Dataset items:
——

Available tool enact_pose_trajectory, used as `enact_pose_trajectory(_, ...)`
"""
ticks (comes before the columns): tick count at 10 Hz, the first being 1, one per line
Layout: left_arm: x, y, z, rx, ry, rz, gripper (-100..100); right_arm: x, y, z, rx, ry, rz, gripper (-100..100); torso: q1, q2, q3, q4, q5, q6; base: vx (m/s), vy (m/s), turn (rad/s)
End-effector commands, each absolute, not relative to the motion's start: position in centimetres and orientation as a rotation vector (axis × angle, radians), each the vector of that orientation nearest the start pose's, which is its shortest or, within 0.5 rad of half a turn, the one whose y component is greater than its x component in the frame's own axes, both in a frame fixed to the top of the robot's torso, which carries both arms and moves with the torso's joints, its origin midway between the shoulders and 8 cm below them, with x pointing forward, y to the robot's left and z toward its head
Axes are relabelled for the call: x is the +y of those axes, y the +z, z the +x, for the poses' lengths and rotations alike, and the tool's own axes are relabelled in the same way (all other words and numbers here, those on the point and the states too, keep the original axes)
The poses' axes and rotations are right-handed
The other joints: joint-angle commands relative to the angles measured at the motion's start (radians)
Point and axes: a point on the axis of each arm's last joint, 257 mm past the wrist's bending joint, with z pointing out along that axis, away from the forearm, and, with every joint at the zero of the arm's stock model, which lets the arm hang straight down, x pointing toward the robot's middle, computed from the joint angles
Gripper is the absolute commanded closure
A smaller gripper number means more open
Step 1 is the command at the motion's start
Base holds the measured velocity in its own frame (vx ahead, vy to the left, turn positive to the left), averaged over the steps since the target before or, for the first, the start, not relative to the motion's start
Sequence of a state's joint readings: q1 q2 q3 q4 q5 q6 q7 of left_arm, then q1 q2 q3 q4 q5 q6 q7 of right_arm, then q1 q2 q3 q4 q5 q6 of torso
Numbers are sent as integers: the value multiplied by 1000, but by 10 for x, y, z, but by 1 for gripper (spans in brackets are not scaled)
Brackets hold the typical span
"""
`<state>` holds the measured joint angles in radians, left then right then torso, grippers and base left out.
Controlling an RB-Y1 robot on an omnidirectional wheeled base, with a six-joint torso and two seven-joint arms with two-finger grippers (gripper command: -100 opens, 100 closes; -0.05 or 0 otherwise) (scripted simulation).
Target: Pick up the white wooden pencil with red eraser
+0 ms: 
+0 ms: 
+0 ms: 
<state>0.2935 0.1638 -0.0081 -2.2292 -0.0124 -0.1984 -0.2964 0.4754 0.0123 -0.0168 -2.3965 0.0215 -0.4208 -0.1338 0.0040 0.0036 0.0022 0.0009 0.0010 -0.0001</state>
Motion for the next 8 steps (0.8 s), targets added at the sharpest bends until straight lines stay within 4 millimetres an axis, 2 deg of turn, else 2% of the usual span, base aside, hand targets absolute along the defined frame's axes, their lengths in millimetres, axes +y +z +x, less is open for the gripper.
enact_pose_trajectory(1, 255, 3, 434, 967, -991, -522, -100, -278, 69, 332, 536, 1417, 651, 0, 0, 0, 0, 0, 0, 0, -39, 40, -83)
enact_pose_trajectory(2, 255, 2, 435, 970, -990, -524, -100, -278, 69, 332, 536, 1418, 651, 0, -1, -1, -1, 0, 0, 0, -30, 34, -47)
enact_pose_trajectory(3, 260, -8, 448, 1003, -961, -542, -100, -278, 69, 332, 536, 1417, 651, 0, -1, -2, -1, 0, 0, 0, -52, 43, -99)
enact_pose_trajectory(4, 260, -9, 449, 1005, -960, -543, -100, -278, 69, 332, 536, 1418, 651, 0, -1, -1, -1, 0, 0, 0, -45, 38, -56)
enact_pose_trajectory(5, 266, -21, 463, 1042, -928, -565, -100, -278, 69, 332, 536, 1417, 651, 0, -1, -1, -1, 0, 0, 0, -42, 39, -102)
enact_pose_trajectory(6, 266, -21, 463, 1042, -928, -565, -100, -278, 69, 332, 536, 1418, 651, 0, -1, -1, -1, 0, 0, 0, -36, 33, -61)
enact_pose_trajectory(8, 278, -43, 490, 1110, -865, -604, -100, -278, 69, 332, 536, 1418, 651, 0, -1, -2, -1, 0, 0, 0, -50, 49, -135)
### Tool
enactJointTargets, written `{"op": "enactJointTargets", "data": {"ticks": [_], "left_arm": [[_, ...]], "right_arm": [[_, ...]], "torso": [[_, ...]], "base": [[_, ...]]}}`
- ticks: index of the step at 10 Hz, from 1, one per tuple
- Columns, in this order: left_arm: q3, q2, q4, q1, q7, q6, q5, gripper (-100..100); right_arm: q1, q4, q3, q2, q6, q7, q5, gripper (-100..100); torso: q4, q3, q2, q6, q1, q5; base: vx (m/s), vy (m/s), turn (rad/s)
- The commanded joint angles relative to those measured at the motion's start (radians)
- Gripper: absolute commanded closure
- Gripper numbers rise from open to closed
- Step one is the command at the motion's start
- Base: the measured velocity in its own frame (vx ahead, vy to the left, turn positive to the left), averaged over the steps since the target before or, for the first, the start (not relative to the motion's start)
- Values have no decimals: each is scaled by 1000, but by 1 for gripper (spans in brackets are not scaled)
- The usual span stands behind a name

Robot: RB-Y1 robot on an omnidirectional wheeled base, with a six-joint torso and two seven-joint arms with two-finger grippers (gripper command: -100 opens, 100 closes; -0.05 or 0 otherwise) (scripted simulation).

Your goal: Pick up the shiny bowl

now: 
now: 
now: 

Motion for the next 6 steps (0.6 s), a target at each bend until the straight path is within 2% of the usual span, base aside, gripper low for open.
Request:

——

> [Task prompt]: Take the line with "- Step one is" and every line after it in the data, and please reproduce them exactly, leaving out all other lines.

> [Result of this task]:
- Step one is the command at the motion's start
- Base: the measured velocity in its own frame (vx ahead, vy to the left, turn positive to the left), averaged over the steps since the target before or, for the first, the start (not relative to the motion's start)
- Values have no decimals: each is scaled by 1000, but by 1 for gripper (spans in brackets are not scaled)
- The usual span stands behind a name

Robot: RB-Y1 robot on an omnidirectional wheeled base, with a six-joint torso and two seven-joint arms with two-finger grippers (gripper command: -100 opens, 100 closes; -0.05 or 0 otherwise) (scripted simulation).

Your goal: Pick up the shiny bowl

now: 
now: 
now: 

Motion for the next 6 steps (0.6 s), a target at each bend until the straight path is within 2% of the usual span, base aside, gripper low for open.
Request:

This finishes the response to the exercise.